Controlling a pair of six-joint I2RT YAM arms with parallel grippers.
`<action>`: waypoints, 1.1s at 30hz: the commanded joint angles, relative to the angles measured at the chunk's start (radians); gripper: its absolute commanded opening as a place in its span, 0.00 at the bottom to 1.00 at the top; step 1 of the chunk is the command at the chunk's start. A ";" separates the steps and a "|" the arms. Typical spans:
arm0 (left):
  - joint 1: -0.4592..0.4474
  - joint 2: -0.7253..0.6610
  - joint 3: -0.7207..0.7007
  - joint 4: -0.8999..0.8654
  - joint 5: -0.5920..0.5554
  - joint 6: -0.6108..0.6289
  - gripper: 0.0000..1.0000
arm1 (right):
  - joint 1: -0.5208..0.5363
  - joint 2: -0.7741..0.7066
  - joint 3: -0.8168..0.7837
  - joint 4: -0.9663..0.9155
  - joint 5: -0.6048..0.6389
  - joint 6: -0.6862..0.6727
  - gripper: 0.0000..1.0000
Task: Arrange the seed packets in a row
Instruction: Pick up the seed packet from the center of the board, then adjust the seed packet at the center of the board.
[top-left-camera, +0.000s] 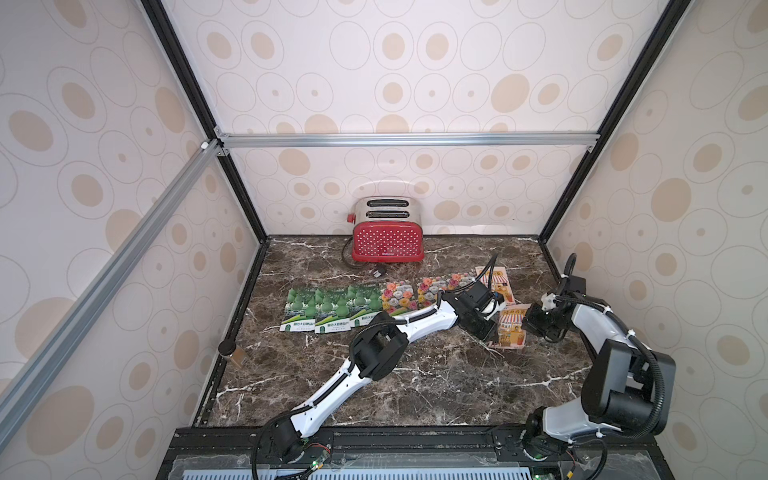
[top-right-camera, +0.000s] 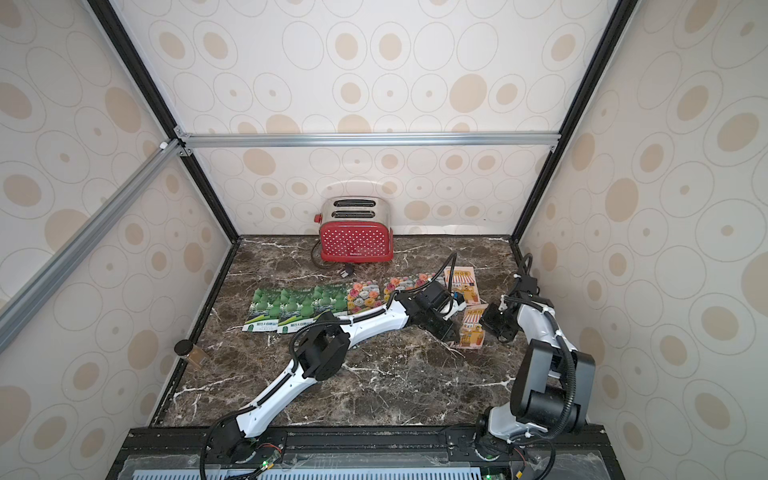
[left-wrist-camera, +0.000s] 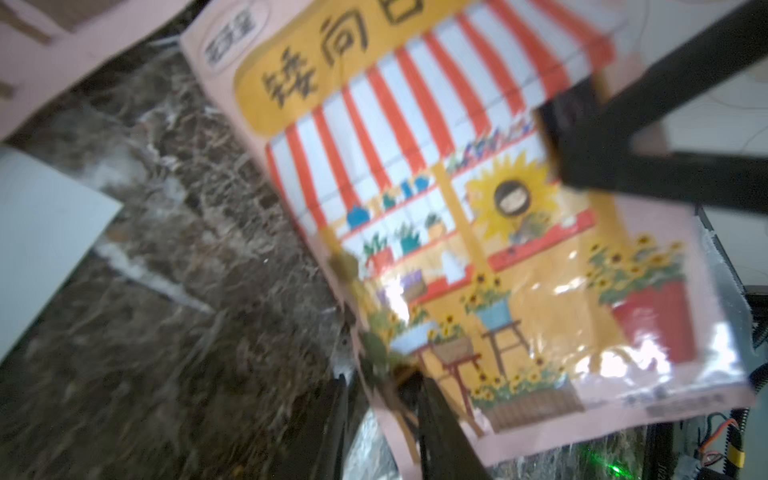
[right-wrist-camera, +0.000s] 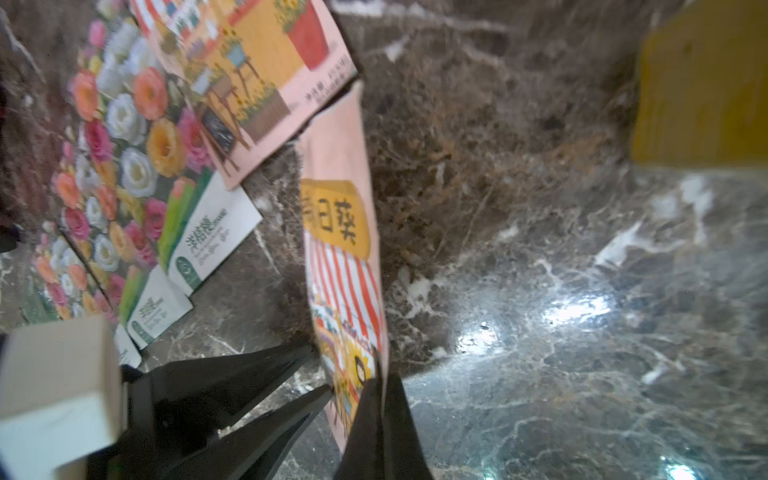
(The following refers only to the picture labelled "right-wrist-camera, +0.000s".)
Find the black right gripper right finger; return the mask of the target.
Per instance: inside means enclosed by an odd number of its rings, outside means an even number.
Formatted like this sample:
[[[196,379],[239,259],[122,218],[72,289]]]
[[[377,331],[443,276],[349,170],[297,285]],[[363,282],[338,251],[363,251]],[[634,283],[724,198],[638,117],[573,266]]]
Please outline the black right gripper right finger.
[[[431,479],[401,377],[365,382],[336,479]]]

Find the orange striped seed packet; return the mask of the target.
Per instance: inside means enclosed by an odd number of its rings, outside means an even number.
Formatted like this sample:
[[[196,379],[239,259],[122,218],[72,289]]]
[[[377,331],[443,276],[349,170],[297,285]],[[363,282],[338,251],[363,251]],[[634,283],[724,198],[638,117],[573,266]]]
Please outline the orange striped seed packet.
[[[130,9],[182,80],[229,189],[357,74],[323,1],[137,0]]]
[[[365,382],[389,368],[363,89],[355,81],[296,143],[308,302],[332,383],[326,412],[339,448],[346,446]]]

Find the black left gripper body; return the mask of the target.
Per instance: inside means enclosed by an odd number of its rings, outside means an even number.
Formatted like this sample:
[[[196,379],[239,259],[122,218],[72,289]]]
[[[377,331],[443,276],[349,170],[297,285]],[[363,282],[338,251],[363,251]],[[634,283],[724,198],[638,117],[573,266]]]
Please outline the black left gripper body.
[[[1,253],[15,250],[23,240],[19,177],[11,143],[16,138],[15,114],[9,95],[1,87]]]

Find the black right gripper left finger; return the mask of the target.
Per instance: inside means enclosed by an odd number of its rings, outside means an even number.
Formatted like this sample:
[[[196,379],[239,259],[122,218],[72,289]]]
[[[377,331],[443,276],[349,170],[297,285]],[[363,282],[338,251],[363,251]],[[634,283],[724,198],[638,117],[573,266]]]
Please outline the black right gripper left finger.
[[[322,385],[242,427],[236,424],[317,355],[311,343],[124,366],[126,428],[86,458],[89,479],[271,479],[332,398]]]

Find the flower seed packet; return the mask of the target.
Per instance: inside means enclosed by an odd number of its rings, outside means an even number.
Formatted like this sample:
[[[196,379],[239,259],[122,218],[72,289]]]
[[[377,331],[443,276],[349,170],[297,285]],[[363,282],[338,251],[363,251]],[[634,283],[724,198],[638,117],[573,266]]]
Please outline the flower seed packet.
[[[158,267],[108,272],[106,285],[57,229],[40,234],[31,258],[31,291],[50,320],[104,315],[114,329],[143,350],[188,314],[193,305]]]
[[[123,341],[116,339],[115,345],[120,366],[126,365],[132,368],[138,368],[141,365],[142,356],[131,340]]]
[[[196,291],[261,217],[225,186],[183,83],[126,7],[89,23],[70,91],[77,143],[54,187],[77,253],[115,292],[154,268]]]

Your task »
A faithful, word-for-word version of the records above is needed, with no images in it.

Reply »
Controlling a pair of six-joint I2RT YAM arms with parallel grippers.
`<action>`: waypoints, 1.1s at 30hz: the commanded joint angles, relative to the angles measured at the chunk's start (radians); gripper: its absolute commanded opening as a place in its span, 0.00 at the bottom to 1.00 at the top; step 1 of the chunk is the command at the chunk's start. A ";" separates the steps and a "|" the arms. Typical spans:
arm0 (left):
  - joint 1: -0.4592..0.4474
  - joint 2: -0.7253..0.6610
  - joint 3: -0.7207..0.7007
  - joint 4: -0.8999..0.8654
  - joint 5: -0.5920..0.5554
  - joint 6: -0.6108..0.6289
  - gripper: 0.0000..1.0000
arm1 (right):
  - joint 1: -0.5208..0.5363
  - joint 2: -0.7741..0.7066
  - joint 3: -0.8168..0.7837
  - joint 4: -0.9663..0.9155
  - joint 5: -0.6048..0.6389
  - joint 6: -0.6862..0.6727
  - gripper: 0.0000..1.0000
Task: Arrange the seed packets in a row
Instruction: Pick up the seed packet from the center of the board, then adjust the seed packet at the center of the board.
[top-left-camera, +0.000s] 
[top-right-camera, +0.000s] 
[left-wrist-camera, +0.000s] 
[right-wrist-camera, +0.000s] 
(The following refers only to the picture labelled "right-wrist-camera, +0.000s".)
Find the black right gripper right finger; return the mask of the target.
Per instance: inside means enclosed by an odd number of its rings, outside means an even number.
Formatted like this sample:
[[[196,379],[239,259],[122,218],[72,289]]]
[[[377,331],[443,276],[349,170],[297,285]],[[363,282],[338,251],[363,251]],[[634,283],[724,198],[638,117],[573,266]]]
Please outline the black right gripper right finger.
[[[431,479],[401,377],[365,382],[336,479]]]

Find the orange striped seed packet; return the mask of the target.
Per instance: inside means enclosed by an odd number of its rings, outside means an even number.
Formatted like this sample:
[[[196,379],[239,259],[122,218],[72,289]]]
[[[377,331],[443,276],[349,170],[297,285]],[[363,282],[338,251],[363,251]],[[634,283],[724,198],[638,117],[573,266]]]
Please outline the orange striped seed packet.
[[[130,9],[182,80],[229,189],[357,74],[323,1],[137,0]]]
[[[365,382],[389,368],[363,89],[355,81],[296,143],[308,302],[332,383],[326,412],[339,448],[346,446]]]

Find the black left gripper body; return the mask of the target.
Per instance: inside means enclosed by an odd number of its rings, outside means an even number.
Formatted like this sample:
[[[196,379],[239,259],[122,218],[72,289]]]
[[[377,331],[443,276],[349,170],[297,285]],[[363,282],[338,251],[363,251]],[[634,283],[724,198],[638,117],[573,266]]]
Please outline the black left gripper body.
[[[1,253],[15,250],[23,240],[19,177],[11,143],[16,138],[15,114],[9,95],[1,87]]]

Find the black right gripper left finger; return the mask of the target.
Per instance: inside means enclosed by an odd number of its rings, outside means an even number.
Formatted like this sample:
[[[196,379],[239,259],[122,218],[72,289]]]
[[[377,331],[443,276],[349,170],[297,285]],[[363,282],[338,251],[363,251]],[[634,283],[724,198],[638,117],[573,266]]]
Please outline the black right gripper left finger.
[[[322,385],[242,427],[236,424],[317,355],[311,343],[124,366],[126,428],[86,458],[89,479],[271,479],[332,398]]]

Find the flower seed packet; return the mask of the target.
Per instance: inside means enclosed by an odd number of its rings, outside means an even number.
Formatted like this sample:
[[[196,379],[239,259],[122,218],[72,289]]]
[[[377,331],[443,276],[349,170],[297,285]],[[363,282],[338,251],[363,251]],[[634,283],[724,198],[638,117],[573,266]]]
Please outline the flower seed packet.
[[[158,267],[108,272],[106,285],[57,229],[40,234],[31,258],[31,291],[50,320],[104,315],[114,329],[143,350],[188,314],[193,305]]]
[[[123,341],[116,339],[115,345],[120,366],[126,365],[132,368],[138,368],[141,365],[142,356],[131,340]]]
[[[196,291],[261,217],[225,186],[183,83],[126,7],[89,23],[70,91],[77,143],[54,187],[77,253],[115,292],[154,268]]]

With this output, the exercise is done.